Which language version is more accurate?[edit]

Wikipedia has versions in over 200 languages with various different policies and size of community. At a minimum this study would run on at least one wikipedia that runs a flagged revisions system such as the German language one and at least one such as the English language one that does not. There is an unproven and disputed theory that the flagged revisions system is more effective at screening out vandalism because every edit has to either be done by a whitelisted editor or approved by a whitelisted editor.it should be possible to prove which system is the more effective at screening out vandalism, though this may require samples run on several versions of Wikipedia that run the two systems.

Is older data more accurate?[edit]

Some people argue that Wikipedia peaked in about 2007 and has been gently declining since, others that quality has steadiliy been improving and that any drop in measures such as number of volunteers simply a cost of qulaity.
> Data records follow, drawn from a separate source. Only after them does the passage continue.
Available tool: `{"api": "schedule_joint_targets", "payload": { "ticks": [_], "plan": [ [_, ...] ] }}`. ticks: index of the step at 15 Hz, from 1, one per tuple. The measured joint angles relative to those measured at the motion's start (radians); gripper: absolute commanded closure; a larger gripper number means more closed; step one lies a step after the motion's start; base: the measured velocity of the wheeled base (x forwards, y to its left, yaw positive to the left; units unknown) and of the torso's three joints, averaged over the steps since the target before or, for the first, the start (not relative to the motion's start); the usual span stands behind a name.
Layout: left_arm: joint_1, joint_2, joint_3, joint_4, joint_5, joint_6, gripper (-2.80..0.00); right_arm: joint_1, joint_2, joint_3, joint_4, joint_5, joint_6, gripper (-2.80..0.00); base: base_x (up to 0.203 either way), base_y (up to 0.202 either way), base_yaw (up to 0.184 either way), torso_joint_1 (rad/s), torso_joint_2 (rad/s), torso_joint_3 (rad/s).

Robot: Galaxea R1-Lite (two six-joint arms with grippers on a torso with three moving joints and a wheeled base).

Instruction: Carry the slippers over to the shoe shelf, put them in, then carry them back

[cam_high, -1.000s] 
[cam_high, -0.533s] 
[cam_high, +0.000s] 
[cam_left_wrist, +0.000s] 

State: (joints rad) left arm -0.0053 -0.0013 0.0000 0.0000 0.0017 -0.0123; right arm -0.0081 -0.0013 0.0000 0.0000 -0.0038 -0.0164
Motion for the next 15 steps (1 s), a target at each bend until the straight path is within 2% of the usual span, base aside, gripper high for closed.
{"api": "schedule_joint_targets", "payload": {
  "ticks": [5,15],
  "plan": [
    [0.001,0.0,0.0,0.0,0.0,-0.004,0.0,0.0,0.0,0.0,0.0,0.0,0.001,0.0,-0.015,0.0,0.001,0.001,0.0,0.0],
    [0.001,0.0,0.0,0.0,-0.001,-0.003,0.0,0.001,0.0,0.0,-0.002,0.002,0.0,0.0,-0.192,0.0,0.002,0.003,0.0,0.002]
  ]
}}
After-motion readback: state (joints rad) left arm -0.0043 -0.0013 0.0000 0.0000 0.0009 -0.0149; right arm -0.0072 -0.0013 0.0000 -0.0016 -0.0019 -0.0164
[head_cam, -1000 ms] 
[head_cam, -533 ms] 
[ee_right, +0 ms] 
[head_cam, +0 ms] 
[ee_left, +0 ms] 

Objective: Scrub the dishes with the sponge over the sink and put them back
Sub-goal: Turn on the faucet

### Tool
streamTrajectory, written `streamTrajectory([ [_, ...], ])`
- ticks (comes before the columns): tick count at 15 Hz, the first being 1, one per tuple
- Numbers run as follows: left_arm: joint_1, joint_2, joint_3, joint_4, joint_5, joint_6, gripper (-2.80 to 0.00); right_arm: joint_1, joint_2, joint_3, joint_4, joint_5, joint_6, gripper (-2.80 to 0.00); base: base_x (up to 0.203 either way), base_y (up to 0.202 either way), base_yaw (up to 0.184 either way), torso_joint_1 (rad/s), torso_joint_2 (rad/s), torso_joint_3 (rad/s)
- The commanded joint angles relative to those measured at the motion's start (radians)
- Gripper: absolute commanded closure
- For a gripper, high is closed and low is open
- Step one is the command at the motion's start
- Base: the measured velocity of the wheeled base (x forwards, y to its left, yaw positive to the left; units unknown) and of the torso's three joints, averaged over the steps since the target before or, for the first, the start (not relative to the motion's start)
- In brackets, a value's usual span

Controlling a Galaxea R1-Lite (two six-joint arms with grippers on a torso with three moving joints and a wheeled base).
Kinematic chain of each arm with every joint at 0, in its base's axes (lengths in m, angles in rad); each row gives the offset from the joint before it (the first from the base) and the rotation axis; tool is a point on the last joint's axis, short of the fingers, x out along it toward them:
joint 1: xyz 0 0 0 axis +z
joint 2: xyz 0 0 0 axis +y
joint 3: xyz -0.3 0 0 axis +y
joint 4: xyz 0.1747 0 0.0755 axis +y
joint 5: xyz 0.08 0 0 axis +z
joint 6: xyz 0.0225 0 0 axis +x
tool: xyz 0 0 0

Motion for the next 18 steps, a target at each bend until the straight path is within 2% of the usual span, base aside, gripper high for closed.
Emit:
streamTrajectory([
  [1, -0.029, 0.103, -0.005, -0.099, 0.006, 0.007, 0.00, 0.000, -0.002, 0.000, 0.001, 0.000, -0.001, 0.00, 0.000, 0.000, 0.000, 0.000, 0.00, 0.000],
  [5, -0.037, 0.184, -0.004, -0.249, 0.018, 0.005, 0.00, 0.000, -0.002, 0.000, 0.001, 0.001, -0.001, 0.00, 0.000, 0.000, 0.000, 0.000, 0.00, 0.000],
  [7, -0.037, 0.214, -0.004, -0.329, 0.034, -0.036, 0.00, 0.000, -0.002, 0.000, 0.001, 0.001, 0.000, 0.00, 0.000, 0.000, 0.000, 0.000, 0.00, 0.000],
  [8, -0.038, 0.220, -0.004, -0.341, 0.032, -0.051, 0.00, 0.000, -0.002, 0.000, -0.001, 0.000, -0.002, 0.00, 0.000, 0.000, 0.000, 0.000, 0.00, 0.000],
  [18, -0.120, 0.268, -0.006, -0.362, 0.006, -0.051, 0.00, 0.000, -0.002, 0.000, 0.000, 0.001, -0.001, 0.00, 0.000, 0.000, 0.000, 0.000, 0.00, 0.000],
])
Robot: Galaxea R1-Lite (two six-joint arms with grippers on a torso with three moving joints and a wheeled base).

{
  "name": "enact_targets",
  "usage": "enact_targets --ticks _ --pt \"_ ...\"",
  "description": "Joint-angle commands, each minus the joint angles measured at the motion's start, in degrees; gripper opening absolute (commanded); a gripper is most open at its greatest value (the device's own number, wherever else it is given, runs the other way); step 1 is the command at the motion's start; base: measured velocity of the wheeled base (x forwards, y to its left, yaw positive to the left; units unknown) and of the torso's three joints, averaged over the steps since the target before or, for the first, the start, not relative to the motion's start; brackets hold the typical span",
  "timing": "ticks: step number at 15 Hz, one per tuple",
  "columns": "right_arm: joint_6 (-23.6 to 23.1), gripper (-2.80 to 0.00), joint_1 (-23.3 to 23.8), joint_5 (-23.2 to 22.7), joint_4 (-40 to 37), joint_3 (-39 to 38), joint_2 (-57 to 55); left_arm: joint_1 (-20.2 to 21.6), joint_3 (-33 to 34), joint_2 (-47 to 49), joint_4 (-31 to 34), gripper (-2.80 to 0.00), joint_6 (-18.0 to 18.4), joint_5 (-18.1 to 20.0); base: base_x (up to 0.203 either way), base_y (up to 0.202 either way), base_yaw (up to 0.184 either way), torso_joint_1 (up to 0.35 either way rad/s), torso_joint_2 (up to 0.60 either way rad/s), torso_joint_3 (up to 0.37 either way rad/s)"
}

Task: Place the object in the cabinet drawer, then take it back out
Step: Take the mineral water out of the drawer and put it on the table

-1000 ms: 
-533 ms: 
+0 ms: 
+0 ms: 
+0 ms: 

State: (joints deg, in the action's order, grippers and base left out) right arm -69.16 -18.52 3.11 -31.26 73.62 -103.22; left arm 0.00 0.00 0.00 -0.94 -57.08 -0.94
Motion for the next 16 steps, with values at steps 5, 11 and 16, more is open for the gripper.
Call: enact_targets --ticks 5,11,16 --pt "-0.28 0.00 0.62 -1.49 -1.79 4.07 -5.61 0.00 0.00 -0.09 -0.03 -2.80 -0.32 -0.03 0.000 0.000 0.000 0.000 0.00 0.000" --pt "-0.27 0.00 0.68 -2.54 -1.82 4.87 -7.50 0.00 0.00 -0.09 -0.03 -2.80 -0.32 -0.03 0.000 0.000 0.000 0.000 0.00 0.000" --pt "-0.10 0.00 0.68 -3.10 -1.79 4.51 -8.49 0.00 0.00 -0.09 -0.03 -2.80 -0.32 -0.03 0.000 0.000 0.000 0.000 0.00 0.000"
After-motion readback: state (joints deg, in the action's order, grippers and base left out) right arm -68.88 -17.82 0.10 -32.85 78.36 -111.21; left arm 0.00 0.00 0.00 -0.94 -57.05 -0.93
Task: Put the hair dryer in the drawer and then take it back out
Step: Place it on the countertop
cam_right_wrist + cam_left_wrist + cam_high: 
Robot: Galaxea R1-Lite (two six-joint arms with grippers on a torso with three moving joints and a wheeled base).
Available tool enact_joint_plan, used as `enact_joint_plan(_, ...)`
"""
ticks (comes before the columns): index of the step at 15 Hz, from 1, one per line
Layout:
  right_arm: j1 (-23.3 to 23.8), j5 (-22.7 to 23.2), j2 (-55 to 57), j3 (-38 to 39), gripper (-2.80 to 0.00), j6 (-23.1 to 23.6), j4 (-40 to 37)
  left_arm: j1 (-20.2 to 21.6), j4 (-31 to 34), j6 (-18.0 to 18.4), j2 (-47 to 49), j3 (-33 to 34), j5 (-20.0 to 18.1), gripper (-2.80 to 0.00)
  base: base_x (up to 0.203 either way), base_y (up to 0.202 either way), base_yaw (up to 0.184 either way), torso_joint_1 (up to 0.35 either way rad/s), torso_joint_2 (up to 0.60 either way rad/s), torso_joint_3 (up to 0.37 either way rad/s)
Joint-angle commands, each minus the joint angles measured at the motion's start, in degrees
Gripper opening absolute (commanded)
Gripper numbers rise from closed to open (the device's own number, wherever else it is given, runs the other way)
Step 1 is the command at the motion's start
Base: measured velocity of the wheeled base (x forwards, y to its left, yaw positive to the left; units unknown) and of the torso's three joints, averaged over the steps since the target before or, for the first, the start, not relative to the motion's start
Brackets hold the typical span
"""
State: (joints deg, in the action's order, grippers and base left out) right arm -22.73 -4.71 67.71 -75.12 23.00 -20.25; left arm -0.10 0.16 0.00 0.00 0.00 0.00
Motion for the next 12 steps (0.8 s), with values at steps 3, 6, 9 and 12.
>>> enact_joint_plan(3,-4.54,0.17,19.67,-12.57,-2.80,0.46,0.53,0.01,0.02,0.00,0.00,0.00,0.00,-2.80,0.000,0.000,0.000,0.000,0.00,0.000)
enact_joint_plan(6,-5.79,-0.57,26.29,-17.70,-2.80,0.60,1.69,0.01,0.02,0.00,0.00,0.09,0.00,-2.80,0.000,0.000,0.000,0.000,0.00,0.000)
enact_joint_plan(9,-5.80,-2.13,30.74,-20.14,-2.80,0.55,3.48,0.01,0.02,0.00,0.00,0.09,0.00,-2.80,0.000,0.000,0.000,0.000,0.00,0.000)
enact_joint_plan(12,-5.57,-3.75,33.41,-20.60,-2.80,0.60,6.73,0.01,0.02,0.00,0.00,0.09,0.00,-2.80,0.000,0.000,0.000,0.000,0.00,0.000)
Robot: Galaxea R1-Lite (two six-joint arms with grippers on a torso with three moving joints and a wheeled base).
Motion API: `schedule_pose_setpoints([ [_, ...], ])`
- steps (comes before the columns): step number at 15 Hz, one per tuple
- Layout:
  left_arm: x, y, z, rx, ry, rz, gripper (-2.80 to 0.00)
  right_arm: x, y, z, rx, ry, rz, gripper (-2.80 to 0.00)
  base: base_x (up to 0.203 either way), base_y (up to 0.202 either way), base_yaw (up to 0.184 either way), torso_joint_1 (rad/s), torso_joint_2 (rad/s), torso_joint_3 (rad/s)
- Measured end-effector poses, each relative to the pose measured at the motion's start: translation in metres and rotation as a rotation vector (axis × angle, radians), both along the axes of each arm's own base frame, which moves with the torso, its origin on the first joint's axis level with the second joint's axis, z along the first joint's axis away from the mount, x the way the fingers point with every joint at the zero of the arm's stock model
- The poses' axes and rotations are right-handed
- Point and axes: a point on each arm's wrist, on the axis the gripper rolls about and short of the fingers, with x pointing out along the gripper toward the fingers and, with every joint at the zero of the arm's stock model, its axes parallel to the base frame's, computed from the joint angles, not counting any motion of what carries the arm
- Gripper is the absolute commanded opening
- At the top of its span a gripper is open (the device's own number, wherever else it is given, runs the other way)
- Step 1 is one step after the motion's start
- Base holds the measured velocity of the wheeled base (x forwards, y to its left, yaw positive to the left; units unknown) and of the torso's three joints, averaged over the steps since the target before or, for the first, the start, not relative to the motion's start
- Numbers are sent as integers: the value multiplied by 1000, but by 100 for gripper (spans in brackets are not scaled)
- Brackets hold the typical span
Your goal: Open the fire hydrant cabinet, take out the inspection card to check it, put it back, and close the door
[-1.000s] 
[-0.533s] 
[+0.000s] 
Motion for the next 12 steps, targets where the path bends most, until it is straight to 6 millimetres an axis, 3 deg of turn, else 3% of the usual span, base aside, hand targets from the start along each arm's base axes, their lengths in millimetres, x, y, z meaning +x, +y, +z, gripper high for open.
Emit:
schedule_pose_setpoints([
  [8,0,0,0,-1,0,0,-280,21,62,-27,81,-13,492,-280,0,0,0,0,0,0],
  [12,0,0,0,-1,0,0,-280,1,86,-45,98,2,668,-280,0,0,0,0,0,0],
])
Not everyone is prepared to work to the higher standards

How much can we trust particular types of editor?[edit]

There are various groups of editors as measured by registration status and trust systems within the community. The prevailing theory in the core community is that the whitelisted editors can be trusted, and that IP editors and newbies are less trustworthy. This study isn't entirely going to answer that because it isn't looking at reverted edits, only ones that stick, but it should tell us the proportion of Wikiedia that comes from established, casual and unregistered Wikipedians and whether some of that is more or less true.

Are cited edits more accurate than uncited ones?[edit]

One big change to at least the English Wikipedia is the increasing prortion of edits that are reverted simply for being uncited. The assumption behind that is that vandals are unlikely to back fake info with a fake citation. This study should give an objective measure of this.